How do I get over finding out my father passed away alone? I just can’t get over that

I am very depressed and can't get over the guilt of not being there with my dad. I miss him so much it’s been a year and it doesn’t feel any different
Asked by Diane
Answered
05/07/2022

Losing close family suddenly creates a myriad of confusing emotions and painful circumstances.  Elizabeth Kubler Ross was an oncologist and coined the five stages of grief as she worked with people diagnosed with terminal cancer and witnessed their process of dying.  The stages of grief surface anytime there is a death, divorce, separation, someone close moves away.  First is denial, I can't believe this is happening.  Anger then takes over and one might say, why is this happening to me?  Next comes bargaining/blame.  This occurs when one asks themselves, if I had done this maybe that wouldn't have happened.  Or, it is all your fault.  Then there is the stage of grief where you acknowledge the loss is permanent and there is no going back.  One can flip flop around these emotions until you get to acceptance. 

Everyone's grief is different and it is important to process the emotions at your own pace and in your own way. The emotional and physical reactions to grief can make one feel they are on a roller coaster with experiencing the ups and downs that bring sorrow and then thoughts maybe we are feeling better only to go back to the highs and lows associated with the process of grieving. Our sense of progress may feel unbalanced.  Guilt over losing someone often overcomes a grieving person.  One often feels they should have done more to prevent the loss; thoughts are filled with shoulda, woulda, coulda's.  One tends to rehash all the things that could have been done that plague the survivors of losing one dear to them. 

Guilt is a feeling.  It is the task of grieving to validate feelings, find ways to accept what cannot be changed, integrate and move forward with these feelings.  We can't stop feeling guilty because someone tells you to stop.  It is actually a common reaction to loss/grief issues.  But guilt can be consuming with irrational thoughts, emotions.  Without knowing why a loss occurs, we have to accept that the universe may be unpredictable and chaotic.  What to do with these complex emotions?  Acknowledge guilt is a normal reaction to losing someone dear.  Don't let others minimize the validity of your grief experience. Talk about it with others. surround yourself with positive influences. Guilt can often teach something about yourself, try to understand what that might be.
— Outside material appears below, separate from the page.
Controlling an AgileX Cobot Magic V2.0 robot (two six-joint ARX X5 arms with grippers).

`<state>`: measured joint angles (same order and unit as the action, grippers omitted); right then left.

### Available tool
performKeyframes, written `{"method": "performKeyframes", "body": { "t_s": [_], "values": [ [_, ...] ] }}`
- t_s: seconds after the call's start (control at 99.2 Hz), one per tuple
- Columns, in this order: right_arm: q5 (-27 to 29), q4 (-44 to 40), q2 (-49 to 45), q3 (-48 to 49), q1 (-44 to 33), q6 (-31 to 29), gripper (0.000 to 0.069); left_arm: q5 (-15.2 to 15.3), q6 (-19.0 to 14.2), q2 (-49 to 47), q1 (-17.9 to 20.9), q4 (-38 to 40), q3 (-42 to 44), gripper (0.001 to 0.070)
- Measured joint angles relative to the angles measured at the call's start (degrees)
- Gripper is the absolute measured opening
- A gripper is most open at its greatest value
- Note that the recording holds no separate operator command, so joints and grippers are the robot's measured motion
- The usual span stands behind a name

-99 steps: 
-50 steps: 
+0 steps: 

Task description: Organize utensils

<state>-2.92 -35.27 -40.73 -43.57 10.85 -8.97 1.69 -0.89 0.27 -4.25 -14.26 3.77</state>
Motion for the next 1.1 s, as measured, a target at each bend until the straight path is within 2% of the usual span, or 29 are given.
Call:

You may want to treat yourself like you are in intensive care as the pain of grief can be overwhelming, debilitating.  Consider what your loved one may tell you about guilt.

Ways to process your grief include, talking to people who care, seeking out professional therapist or grief support group.  Take care of yourself; eat well, get enough rest, exercise.  Write a letter to the one you have lost expressing your love, how you are missing them, whatever approach that aligns with your emotions is a way to process your emotions for the person you lost.  Imagine you are telling them how you are feeling, your regrets, guilt all of it. You may want to store the letter in a special place.  This can be helpful in processing your sorrow, burdens associated with the loss.